Your assignment: Using the records below, filter out every line that lacks "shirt" and copy the rest.

Given information:

■ ■ ■ ■ ■ ■ ■

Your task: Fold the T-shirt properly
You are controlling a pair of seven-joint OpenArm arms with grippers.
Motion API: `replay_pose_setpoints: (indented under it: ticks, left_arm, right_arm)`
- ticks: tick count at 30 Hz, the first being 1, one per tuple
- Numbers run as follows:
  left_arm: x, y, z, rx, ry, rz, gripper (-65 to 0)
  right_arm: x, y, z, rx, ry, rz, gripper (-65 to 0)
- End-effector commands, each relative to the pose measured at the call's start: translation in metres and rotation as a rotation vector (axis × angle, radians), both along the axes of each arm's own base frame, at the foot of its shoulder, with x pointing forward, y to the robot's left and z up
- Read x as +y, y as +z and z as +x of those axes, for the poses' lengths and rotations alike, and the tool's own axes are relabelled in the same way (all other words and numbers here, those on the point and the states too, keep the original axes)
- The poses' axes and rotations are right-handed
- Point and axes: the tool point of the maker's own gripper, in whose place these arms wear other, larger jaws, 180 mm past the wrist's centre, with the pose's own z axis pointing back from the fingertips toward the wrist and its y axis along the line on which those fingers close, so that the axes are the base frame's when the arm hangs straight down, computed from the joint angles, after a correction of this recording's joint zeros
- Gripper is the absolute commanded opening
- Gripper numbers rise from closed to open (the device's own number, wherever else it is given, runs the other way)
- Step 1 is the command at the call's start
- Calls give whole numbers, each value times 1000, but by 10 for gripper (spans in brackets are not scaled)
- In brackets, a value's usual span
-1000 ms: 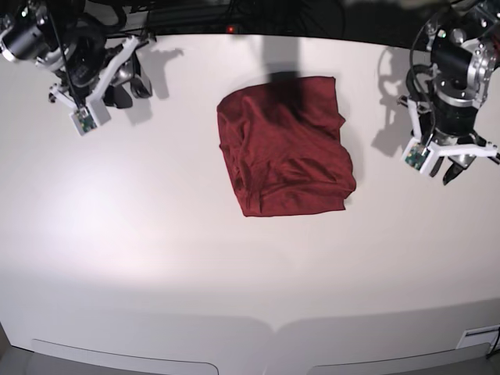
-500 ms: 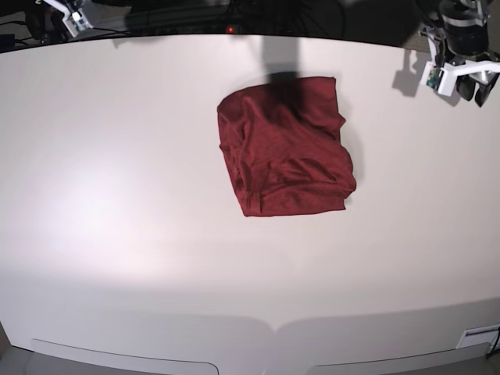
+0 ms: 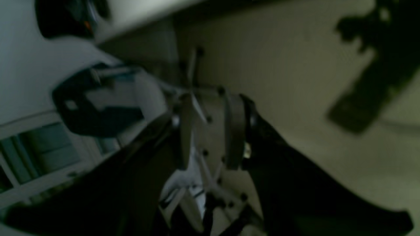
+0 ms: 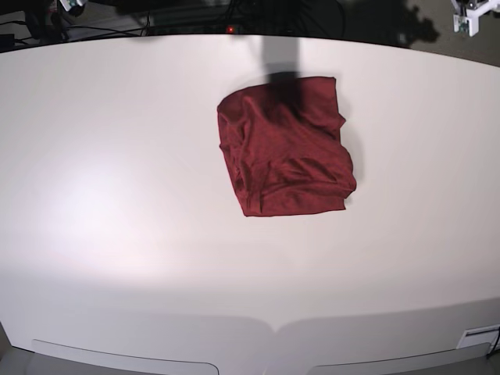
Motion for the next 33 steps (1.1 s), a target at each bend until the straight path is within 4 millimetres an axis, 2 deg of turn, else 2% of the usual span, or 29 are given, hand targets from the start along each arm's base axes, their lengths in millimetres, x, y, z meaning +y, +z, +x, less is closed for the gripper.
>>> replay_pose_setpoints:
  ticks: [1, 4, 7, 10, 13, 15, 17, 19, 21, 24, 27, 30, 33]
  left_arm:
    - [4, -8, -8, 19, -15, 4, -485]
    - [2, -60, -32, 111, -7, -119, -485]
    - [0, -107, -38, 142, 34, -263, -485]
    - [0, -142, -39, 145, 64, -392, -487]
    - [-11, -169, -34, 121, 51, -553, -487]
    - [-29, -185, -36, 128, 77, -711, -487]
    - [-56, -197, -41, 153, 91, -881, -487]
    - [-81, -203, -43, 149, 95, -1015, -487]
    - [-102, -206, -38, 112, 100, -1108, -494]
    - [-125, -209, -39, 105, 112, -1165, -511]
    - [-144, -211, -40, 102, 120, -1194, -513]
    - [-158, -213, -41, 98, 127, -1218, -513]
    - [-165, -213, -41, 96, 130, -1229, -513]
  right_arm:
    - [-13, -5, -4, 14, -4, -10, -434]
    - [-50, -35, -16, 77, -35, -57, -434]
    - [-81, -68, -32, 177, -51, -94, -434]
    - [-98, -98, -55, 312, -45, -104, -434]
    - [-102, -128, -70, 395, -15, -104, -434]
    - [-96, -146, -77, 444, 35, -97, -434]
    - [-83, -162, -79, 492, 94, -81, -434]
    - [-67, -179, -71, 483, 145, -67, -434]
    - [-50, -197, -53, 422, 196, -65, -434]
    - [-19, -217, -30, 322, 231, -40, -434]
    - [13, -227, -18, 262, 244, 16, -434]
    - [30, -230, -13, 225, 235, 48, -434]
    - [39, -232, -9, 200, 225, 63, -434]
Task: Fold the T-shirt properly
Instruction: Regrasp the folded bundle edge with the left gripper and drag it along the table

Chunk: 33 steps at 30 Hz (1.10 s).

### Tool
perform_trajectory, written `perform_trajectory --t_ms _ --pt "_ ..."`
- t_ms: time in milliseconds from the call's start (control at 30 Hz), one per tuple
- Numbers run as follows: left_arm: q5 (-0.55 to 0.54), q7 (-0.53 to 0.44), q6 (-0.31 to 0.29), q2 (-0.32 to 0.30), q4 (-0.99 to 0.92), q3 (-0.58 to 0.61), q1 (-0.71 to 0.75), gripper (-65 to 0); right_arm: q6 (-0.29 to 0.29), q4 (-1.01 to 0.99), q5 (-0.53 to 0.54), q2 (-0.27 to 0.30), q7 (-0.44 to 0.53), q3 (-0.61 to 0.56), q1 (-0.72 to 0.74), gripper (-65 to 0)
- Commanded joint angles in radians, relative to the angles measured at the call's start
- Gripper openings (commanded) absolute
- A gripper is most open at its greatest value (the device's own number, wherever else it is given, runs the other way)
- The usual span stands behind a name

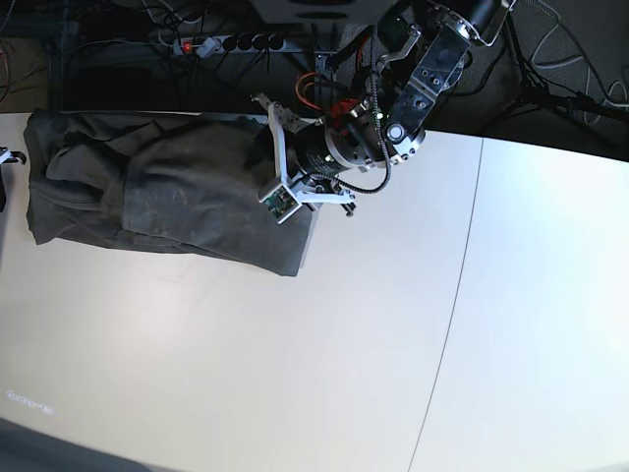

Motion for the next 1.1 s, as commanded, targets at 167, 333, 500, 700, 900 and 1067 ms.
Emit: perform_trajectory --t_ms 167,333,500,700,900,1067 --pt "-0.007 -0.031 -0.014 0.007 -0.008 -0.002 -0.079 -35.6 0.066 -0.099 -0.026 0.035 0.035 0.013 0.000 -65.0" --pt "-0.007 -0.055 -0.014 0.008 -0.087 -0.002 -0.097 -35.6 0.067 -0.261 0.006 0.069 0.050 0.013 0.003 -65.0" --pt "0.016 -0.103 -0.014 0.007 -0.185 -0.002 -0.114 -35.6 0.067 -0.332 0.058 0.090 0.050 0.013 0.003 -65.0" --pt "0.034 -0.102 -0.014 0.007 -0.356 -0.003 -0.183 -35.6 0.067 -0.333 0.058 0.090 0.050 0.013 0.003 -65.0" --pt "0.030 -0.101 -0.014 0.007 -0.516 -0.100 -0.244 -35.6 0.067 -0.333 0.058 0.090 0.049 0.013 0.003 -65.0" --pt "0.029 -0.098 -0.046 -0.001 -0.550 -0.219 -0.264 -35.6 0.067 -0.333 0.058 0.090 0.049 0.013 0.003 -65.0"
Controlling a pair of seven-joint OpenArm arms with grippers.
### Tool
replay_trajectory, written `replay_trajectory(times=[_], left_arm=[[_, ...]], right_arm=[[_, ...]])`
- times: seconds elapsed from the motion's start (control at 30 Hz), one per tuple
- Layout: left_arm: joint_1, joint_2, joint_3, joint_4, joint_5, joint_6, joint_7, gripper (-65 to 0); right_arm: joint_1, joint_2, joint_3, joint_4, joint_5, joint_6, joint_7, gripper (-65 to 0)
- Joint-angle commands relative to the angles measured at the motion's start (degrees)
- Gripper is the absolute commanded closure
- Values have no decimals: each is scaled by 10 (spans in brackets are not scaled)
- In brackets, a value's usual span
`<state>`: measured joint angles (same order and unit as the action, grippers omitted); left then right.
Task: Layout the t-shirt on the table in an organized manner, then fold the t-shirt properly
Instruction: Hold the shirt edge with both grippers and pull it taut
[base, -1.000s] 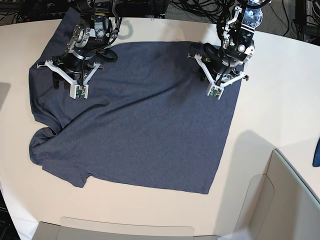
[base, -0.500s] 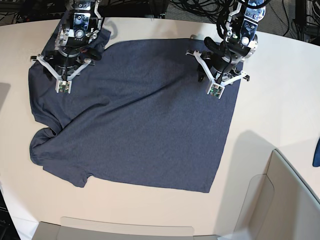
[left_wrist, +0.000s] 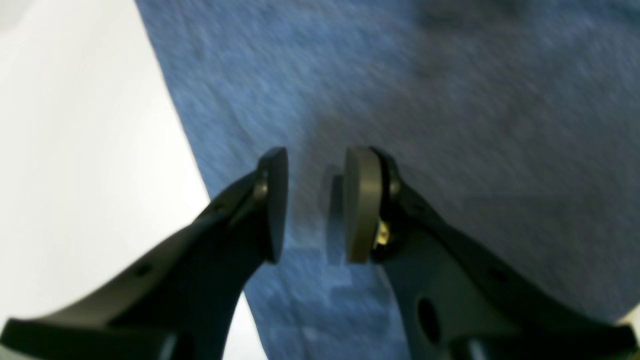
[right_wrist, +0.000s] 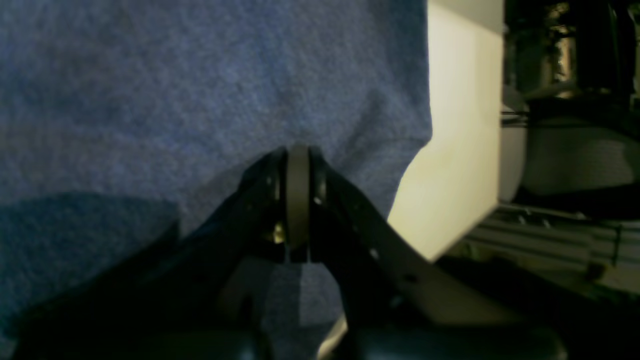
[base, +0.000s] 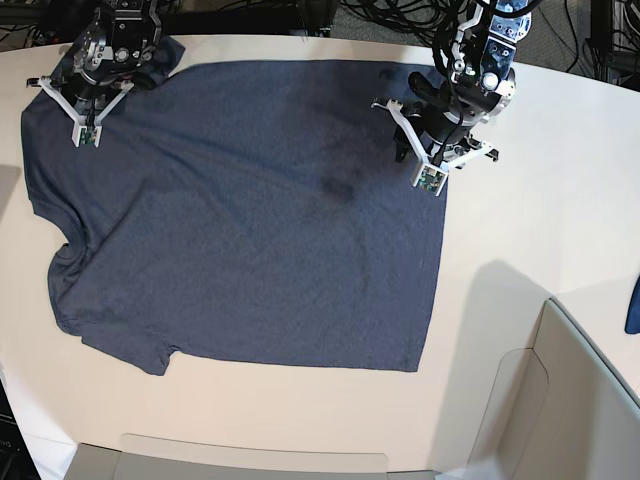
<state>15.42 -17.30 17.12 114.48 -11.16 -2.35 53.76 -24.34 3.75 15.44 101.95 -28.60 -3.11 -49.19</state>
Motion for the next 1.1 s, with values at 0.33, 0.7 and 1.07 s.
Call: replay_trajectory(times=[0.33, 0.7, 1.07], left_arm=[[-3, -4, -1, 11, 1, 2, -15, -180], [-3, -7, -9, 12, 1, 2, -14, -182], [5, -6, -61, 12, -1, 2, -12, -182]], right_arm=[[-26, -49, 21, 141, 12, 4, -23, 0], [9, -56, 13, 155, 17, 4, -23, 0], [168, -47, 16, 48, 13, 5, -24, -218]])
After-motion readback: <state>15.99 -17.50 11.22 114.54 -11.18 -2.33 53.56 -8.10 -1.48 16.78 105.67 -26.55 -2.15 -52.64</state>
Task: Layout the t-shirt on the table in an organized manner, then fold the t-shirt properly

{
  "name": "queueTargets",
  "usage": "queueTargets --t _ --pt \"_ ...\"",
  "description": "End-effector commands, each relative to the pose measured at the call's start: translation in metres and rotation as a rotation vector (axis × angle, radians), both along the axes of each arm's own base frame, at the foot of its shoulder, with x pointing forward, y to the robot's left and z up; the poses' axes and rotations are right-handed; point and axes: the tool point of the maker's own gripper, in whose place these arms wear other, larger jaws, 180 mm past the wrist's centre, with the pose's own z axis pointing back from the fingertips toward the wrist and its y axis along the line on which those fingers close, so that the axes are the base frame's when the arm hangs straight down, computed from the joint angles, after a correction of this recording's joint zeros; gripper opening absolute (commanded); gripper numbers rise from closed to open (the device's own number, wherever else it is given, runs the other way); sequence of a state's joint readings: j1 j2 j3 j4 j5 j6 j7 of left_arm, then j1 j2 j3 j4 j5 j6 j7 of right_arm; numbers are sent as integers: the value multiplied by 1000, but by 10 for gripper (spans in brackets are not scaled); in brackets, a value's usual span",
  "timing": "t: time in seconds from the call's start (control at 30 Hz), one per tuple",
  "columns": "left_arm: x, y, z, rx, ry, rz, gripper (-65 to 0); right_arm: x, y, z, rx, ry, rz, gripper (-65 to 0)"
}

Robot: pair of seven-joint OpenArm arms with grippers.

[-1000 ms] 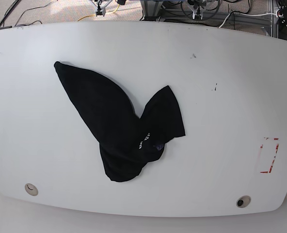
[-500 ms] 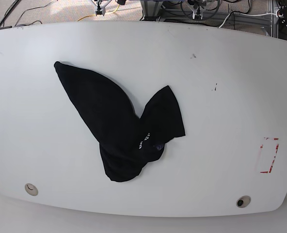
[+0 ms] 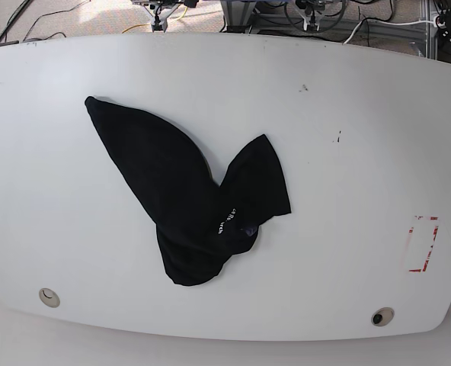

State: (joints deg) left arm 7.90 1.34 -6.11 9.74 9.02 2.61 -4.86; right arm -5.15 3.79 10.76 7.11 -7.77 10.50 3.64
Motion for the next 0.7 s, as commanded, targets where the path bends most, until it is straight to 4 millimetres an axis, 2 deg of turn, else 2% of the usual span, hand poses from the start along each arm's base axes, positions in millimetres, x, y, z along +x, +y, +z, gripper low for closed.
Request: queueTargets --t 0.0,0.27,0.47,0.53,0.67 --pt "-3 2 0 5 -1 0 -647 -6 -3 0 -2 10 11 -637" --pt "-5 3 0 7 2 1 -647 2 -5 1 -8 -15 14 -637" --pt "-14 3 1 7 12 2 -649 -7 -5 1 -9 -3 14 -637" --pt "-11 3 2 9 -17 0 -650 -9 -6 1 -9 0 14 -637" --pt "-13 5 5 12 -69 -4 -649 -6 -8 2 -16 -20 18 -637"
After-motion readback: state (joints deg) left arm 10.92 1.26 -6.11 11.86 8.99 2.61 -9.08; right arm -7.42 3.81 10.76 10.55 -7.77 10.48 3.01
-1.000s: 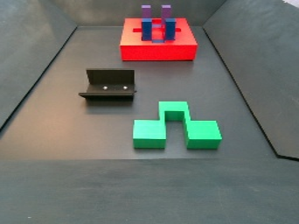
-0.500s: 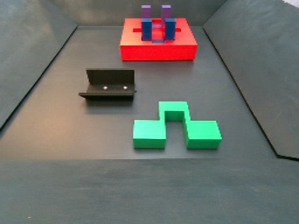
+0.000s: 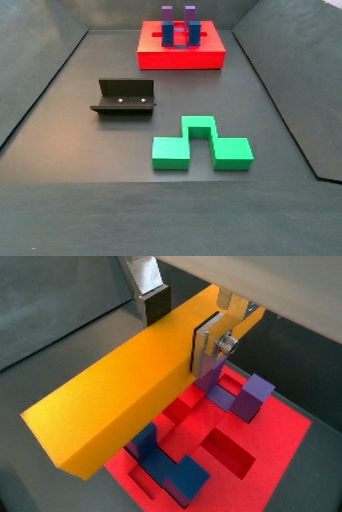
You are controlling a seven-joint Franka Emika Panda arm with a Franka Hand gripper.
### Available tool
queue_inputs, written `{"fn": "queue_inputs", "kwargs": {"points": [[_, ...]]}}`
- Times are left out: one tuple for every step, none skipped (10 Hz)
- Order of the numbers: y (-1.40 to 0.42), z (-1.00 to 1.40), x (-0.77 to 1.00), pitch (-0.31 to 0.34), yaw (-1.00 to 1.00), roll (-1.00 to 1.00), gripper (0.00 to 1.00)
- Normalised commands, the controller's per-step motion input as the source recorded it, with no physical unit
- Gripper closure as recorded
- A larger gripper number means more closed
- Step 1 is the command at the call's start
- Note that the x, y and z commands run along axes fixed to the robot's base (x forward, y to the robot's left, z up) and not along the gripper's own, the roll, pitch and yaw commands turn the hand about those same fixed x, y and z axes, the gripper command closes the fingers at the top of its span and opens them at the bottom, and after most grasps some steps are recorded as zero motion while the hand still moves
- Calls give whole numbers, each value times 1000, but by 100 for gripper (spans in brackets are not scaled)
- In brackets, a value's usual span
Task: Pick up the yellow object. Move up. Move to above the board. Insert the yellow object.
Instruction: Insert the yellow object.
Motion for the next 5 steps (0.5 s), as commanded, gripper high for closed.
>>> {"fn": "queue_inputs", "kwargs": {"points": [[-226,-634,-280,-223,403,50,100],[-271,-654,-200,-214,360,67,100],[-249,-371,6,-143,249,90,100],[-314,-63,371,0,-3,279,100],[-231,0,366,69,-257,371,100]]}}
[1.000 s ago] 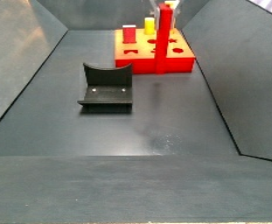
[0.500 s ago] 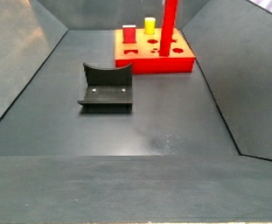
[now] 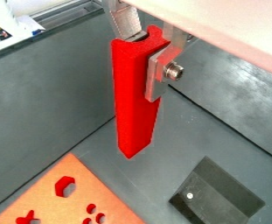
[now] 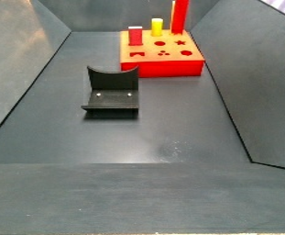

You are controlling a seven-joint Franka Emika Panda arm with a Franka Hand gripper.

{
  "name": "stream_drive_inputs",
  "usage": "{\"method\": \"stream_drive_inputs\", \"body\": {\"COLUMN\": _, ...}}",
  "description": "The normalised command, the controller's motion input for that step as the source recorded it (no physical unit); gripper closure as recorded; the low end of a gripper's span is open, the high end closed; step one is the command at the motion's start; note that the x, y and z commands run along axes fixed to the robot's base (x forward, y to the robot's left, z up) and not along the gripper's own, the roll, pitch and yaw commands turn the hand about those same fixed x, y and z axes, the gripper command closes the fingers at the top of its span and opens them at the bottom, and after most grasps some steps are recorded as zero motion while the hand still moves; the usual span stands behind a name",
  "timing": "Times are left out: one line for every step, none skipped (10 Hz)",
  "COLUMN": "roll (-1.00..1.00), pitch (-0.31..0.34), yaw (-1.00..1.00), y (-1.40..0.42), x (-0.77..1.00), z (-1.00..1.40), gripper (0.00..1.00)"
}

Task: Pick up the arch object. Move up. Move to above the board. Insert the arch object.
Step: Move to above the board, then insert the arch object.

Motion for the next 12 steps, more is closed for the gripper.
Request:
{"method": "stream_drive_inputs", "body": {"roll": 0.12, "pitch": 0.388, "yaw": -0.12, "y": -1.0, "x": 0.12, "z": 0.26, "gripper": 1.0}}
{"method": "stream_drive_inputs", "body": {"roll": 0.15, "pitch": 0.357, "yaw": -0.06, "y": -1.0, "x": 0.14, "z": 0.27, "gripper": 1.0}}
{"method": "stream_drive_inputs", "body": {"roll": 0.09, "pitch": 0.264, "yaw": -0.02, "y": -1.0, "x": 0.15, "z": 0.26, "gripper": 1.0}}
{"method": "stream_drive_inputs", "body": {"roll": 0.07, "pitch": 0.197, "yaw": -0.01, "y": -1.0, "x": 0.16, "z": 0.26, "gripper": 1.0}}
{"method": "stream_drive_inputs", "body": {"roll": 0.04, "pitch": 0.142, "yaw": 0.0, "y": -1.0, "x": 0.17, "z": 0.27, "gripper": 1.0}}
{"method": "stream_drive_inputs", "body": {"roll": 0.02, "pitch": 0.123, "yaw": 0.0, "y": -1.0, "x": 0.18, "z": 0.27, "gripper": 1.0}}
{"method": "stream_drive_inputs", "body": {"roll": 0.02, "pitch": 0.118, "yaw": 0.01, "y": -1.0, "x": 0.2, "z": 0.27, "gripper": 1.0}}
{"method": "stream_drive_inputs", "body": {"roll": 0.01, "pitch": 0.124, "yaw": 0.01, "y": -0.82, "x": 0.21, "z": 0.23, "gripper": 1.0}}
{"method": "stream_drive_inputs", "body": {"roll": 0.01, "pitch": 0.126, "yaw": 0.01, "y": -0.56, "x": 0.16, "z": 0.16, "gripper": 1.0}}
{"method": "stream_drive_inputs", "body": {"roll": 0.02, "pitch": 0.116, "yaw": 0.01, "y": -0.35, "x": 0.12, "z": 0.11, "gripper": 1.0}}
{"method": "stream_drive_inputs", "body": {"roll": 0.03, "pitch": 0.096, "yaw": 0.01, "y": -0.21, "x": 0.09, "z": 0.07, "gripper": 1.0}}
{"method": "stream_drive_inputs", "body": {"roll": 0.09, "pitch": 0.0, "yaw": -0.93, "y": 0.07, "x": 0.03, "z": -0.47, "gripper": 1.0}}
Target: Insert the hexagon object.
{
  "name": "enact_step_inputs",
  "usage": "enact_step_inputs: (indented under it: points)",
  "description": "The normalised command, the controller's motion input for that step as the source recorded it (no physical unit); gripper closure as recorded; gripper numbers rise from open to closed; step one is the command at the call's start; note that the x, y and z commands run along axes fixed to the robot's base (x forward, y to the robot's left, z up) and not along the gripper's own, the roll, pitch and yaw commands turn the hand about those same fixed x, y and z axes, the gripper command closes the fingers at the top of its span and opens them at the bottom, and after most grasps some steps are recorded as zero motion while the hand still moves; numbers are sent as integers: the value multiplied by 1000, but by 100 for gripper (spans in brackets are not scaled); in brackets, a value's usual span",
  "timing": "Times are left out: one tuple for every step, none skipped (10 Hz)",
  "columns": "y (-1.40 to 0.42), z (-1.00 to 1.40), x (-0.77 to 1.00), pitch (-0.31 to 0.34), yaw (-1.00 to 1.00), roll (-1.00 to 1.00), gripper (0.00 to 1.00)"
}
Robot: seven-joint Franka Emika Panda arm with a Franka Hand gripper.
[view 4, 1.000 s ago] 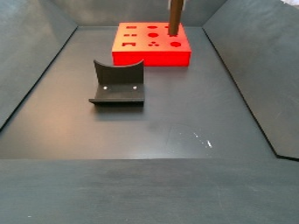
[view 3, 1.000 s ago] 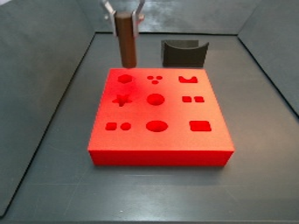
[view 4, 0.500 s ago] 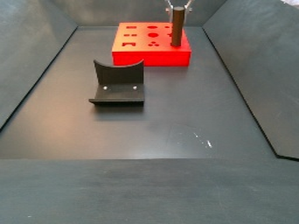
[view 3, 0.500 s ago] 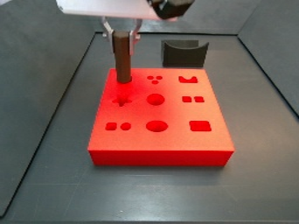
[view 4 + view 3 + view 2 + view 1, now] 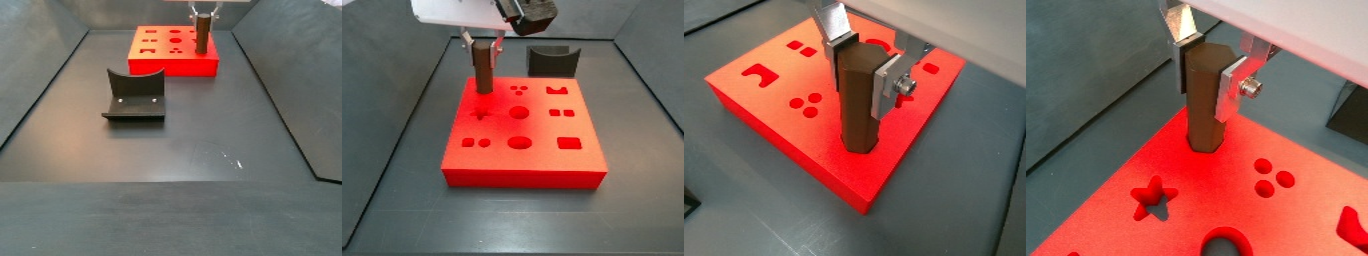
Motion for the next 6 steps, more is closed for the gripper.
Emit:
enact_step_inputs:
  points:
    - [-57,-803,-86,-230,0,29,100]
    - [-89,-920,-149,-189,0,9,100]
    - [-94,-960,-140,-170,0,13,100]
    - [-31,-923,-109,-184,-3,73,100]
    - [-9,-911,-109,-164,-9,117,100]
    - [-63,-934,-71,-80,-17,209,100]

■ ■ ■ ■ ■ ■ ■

Response area:
Your task: Fold the T-shirt properly
Task: Fold the T-shirt properly
Task: Layout the t-shirt on the table in an organized manner, then fold the t-shirt properly
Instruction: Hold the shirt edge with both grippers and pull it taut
Task: Layout the t-shirt on the table in an organized manner, then fold the t-shirt properly

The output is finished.